WORK REQUIRED |
The response must consist of each line in the listing that has the word "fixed" in it.

DATA PROVIDED |
▶

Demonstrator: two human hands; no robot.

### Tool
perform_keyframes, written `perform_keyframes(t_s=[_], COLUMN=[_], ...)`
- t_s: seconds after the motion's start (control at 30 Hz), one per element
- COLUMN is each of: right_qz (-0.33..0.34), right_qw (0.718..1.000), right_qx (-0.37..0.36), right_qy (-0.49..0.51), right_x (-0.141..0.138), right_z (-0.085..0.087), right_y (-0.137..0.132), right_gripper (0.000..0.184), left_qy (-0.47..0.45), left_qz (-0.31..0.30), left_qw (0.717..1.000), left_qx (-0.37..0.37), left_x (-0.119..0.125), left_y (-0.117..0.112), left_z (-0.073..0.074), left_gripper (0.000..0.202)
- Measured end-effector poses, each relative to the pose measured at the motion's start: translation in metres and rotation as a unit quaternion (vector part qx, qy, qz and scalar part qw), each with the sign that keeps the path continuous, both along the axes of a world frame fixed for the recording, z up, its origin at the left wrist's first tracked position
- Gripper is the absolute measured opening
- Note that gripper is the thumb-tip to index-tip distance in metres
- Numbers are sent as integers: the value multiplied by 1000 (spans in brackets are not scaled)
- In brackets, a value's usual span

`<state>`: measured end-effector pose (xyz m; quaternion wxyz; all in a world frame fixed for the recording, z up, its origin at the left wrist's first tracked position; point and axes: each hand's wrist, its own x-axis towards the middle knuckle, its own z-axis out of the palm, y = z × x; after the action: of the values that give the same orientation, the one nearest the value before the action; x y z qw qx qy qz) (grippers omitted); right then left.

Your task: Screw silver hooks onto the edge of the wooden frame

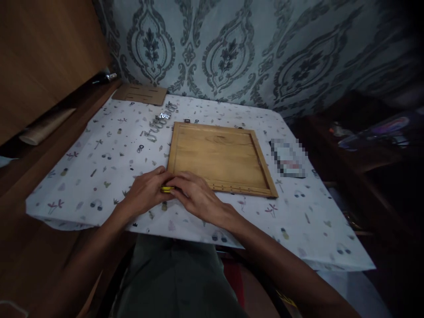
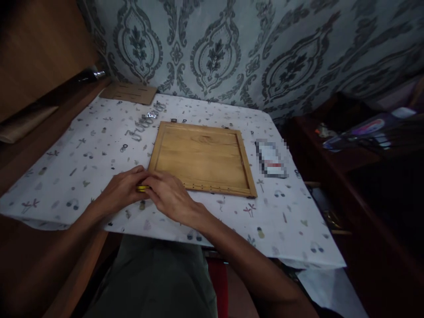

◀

WRITTEN SOLUTION |
- Measured end-effector poses, each relative to the pose measured at the motion's start: translation in metres and rotation as a unit quaternion (vector part qx, qy, qz and scalar part qw), each with the sign that keeps the path continuous, both along the axes of a world frame fixed for the recording, z up, its origin at the left wrist's first tracked position
`<state>`: measured end-effector pose (xyz m; quaternion wxyz; all in a world frame fixed for the recording, z up, its origin at the left wrist's first tracked position; point and axes: each hand's wrist, its own x-axis towards the middle knuckle, its own z-axis out of the palm, y = z × x; after the action: of the values that give the same orientation, the one nearest the value before the action; x y z qw qx qy qz) (grippers omitted); right then left.

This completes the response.